### STORED DATA
+--
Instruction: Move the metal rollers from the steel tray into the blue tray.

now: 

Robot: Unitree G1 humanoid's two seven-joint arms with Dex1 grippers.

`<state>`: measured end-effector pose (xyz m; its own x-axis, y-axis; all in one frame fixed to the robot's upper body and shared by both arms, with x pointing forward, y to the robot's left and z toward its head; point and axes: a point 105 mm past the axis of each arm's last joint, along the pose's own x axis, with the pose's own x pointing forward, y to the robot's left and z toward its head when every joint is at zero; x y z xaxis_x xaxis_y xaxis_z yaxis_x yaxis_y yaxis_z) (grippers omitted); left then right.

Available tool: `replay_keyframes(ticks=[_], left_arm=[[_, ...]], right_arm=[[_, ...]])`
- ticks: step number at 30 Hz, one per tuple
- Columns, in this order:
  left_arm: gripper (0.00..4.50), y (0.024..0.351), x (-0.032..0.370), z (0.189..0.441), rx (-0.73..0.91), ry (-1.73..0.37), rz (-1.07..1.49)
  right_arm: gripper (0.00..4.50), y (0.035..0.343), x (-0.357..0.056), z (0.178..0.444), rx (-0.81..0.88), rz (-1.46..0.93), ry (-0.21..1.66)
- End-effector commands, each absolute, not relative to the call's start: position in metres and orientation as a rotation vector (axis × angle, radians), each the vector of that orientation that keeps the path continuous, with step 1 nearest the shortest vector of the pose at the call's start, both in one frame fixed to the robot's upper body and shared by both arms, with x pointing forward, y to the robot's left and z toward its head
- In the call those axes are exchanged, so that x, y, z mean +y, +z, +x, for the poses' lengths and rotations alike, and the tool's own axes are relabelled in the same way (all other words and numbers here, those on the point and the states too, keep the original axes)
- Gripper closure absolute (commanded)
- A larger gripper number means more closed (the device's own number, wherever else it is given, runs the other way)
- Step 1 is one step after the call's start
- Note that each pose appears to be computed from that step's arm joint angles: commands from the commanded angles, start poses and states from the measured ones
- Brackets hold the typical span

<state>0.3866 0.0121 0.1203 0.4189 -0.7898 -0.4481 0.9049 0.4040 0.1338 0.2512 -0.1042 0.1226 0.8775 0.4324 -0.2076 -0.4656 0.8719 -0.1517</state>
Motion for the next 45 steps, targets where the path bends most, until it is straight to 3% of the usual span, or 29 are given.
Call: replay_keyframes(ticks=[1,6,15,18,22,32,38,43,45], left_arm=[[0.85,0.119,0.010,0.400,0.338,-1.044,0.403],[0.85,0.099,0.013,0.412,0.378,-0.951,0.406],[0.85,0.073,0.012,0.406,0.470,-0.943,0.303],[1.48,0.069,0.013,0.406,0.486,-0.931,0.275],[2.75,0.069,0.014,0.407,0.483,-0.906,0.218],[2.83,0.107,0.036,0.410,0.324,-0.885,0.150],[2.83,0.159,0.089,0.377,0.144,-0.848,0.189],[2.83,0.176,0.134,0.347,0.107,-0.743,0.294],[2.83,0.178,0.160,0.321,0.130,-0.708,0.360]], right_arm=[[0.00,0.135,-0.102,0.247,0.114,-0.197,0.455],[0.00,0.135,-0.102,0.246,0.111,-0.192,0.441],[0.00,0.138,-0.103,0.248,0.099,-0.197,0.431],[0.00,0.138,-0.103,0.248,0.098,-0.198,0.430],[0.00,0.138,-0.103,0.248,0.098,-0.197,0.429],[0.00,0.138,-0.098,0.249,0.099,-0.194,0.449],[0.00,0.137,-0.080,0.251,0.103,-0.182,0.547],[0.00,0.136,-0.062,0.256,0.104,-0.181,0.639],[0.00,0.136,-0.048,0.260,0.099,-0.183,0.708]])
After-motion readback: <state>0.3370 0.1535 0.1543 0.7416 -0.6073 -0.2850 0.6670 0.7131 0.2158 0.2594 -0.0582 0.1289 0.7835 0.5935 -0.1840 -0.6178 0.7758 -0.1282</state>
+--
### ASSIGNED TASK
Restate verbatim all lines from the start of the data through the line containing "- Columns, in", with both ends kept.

### TASK RESPONSE
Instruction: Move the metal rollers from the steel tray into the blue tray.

now: 

Robot: Unitree G1 humanoid's two seven-joint arms with Dex1 grippers.

`<state>`: measured end-effector pose (xyz m; its own x-axis, y-axis; all in one frame fixed to the robot's upper body and shared by both arms, with x pointing forward, y to the robot's left and z toward its head; point and axes: a point 105 mm past the axis of each arm's last joint, along the pose's own x axis, with the pose's own x pointing forward, y to the robot's left and z toward its head when every joint is at zero; x y z xaxis_x xaxis_y xaxis_z yaxis_x yaxis_y yaxis_z) (grippers omitted); left then right.

Available tool: `replay_keyframes(ticks=[_], left_arm=[[_, ...]], right_arm=[[_, ...]])`
- ticks: step number at 30 Hz, one per tuple
- Columns, in this order:

What the exercise asked for is complete.